Facebook Smart Phone ♥



Facebook Smart Phone
                        


Facebook, struggling to make money out of its growing mobile audience and under fire over its share price plunge, is taking a third shot at building a smartphone of its own.
It has reportedly hired more than half-a-dozen former Apple engineers who worked on the iPhone, to create its own smartphone software and hardware, as it reacts to the growing threat from the mobile web.
The Facebook smartphone is scheduled for release by next year. The planned launch would open another front with internet search leader Google which is already into hardware via its $12.5 billion acquisition of Motorola Mobility earlier this week.
A foray into the smartphone hardware business could help Facebook counter Google’s move.
Facebook, which last fortnight floated on the Nasdaq stock market, has also just launched its own mobile app store.
The App Centre currently offers links to Facebook-enabled apps within Apple’s iOS and Google Android stores but developers will soon be able to write apps to be placed exclusively in Facebook’s store.
The first attempt at smartphone, in 2010, was scrapped when the firm realised the difficulty it would face turning itself from a software developer into a hardware maker. Another effort, in cooperation with the Taiwanese smartphone firm HTC and codenamed “Buffy”, is still under development.

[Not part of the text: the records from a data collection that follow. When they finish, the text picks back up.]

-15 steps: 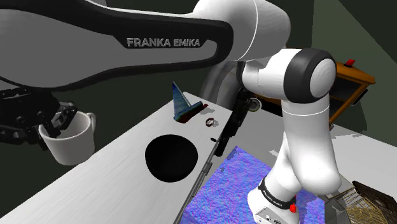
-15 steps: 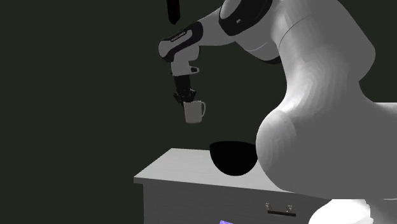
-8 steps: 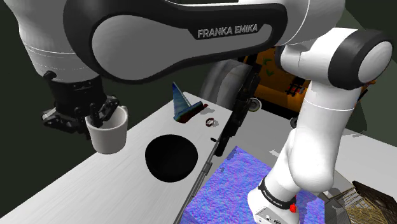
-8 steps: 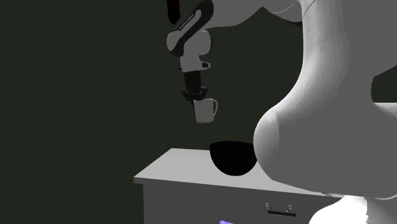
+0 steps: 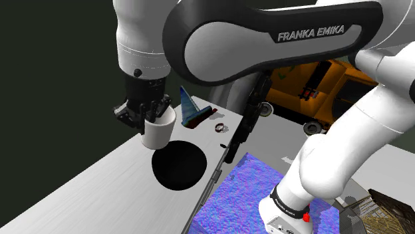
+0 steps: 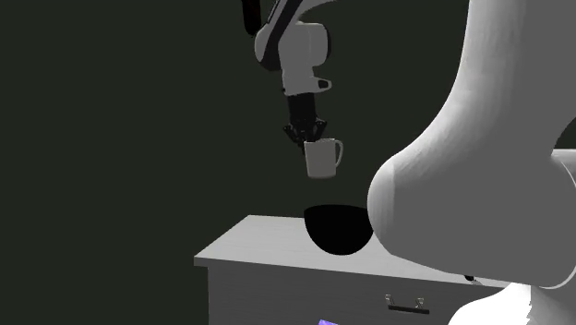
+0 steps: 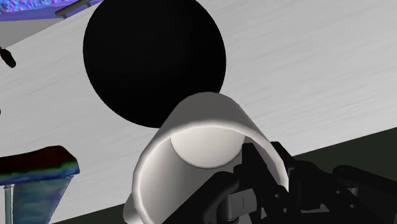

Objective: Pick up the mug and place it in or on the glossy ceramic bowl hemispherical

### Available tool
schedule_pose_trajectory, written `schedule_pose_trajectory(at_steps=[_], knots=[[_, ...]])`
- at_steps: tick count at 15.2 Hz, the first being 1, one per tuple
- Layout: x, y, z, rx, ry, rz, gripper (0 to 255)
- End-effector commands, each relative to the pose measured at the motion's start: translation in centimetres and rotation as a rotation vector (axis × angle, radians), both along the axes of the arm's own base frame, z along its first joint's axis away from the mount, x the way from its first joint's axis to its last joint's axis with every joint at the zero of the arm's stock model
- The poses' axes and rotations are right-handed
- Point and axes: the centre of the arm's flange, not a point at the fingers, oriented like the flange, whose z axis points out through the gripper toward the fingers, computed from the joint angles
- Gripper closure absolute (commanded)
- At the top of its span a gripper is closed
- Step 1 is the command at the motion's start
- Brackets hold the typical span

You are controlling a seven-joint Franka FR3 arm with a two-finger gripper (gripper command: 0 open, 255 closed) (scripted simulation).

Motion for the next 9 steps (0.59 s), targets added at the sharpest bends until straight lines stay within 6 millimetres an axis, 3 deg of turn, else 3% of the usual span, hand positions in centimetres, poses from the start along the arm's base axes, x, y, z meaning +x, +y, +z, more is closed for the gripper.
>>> schedule_pose_trajectory(at_steps=[1,6,9], knots=[[-1.2,-2.6,0.1,0.002,0.0,0.0,255],[-3.9,-8.3,0.7,0.002,0.0,0.0,255],[-3.9,-8.3,-0.9,0.002,0.0,0.0,255]])
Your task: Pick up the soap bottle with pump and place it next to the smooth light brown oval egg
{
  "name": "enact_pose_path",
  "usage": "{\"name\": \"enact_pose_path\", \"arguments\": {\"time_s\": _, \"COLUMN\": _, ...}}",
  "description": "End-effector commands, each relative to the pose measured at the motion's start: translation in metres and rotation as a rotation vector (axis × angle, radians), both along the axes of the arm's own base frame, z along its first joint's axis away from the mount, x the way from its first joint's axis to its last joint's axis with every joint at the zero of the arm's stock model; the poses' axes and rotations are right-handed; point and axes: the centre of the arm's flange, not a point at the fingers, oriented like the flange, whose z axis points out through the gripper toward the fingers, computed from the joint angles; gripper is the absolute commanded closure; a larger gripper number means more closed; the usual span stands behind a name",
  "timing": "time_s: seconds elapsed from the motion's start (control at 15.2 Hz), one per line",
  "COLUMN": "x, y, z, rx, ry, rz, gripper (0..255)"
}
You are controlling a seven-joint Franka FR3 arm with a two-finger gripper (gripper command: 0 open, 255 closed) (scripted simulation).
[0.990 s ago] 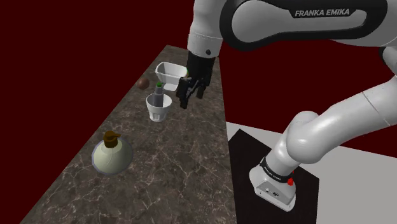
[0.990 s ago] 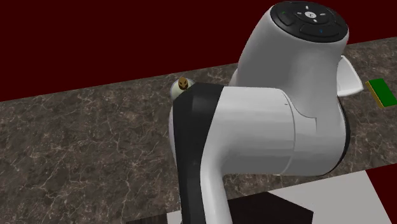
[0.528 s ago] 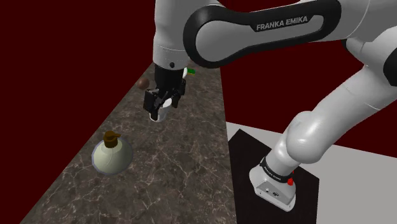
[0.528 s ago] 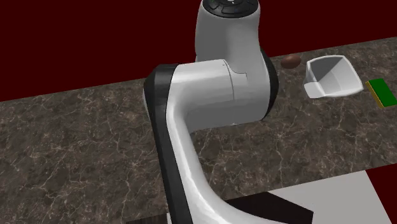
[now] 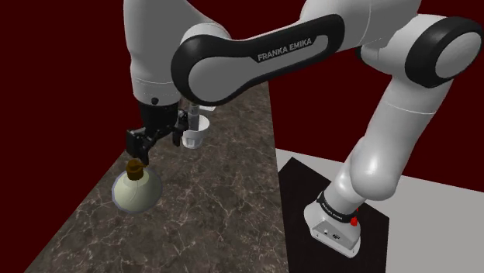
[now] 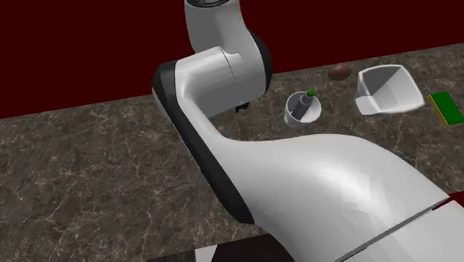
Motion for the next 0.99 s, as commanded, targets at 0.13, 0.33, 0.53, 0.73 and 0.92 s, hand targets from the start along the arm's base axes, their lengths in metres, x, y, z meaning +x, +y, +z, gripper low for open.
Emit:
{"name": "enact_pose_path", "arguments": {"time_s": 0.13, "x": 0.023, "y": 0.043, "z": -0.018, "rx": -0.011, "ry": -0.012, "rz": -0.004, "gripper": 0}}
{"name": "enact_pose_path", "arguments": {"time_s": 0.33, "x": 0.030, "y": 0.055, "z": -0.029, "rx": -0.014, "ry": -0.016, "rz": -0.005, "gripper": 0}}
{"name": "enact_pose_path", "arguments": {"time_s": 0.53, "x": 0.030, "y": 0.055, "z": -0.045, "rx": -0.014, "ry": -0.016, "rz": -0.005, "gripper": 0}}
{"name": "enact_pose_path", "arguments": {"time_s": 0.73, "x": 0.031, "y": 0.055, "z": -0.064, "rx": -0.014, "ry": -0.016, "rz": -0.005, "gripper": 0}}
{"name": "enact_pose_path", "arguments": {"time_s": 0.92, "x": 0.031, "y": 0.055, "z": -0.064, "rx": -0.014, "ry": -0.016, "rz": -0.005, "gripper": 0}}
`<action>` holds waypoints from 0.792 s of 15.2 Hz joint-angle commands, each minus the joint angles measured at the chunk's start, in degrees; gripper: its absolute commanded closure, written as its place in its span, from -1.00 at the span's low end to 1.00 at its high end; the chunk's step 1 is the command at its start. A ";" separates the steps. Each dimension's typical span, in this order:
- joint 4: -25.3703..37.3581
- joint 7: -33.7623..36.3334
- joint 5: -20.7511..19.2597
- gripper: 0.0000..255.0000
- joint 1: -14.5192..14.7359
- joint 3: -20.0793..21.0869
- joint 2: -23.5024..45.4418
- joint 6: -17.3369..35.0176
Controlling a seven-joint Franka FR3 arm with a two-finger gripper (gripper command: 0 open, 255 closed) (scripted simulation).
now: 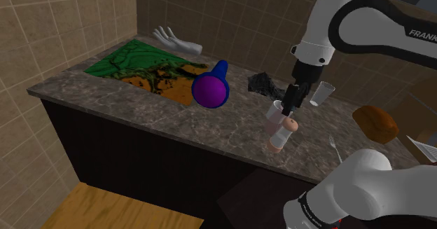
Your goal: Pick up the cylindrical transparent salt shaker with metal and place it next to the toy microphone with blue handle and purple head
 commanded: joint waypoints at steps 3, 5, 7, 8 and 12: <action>-3.93 -2.44 -2.14 -1.00 -0.76 -1.61 -2.25 3.68; -7.61 -4.84 -4.33 -1.00 -1.65 -3.38 -4.18 7.53; -11.03 -7.22 -6.60 -1.00 -2.67 -5.32 -5.72 11.57; -12.64 -8.41 -7.76 -1.00 -3.24 -6.36 -6.34 13.67; -18.26 -13.21 -12.48 -1.00 -5.87 -10.95 -7.48 22.75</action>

With its new, hand-picked smartphone engineers, Facebook is now reportedly going “deeper into the process, by expanding the group working on Buffy, and exploring other smartphone projects too, creating a team of seasoned hardware engineers who have built the devices before”.
The migration of web users to smartphones and tablets was named in Facebook’s regulatory filings for its recent flotation as one of the main threats facing it as a business. It currently makes no meaningful revenue from mobile app users, who are growing in number more rapidly than traditional website users.
Meanwhile the smartphone market remains dominated by Apple, which has integrated Twitter into iOS, and devices running Android, a mobile operating system created by Google, Facebook’s main advertising rival on the web.
“Mark [Zuckerberg] is worried that if he doesn’t create a mobile phone in the near future, then Facebook will simply become an app on other mobile platforms,” a Facebook employee told the New York Times.
Facebook is reportedly aiming to keep its latest smartphone effort as secret as possible, by headhunting individuals rather than advertising vacancies on the team. Facebook has seemingly learned from its 2010 experience and is focused on recruiting hardware specialists.
A Facebook spokesman is reported to have said: “We’re working across the entire mobile industry; with operators, hardware manufacturers, OS providers and application developers.” 
The company’s desire to enter the smartphone market could be a result of increasing pressure to improve the potential of mobile to make money.
In a statement for potential investors ahead of its initial public offering earlier this month, the company admitted it had concerns about more users accessing Facebook through their mobile -- a trend which could make it more difficult to sell advertising.
“Our mobile strategy is simple: we think every mobile device is better if it is deeply social,” the statement read.
“We’re working across the entire mobile industry; with operators, hardware manufacturers, OS providers, and application developers to bring powerful social experiences to more people around the world.”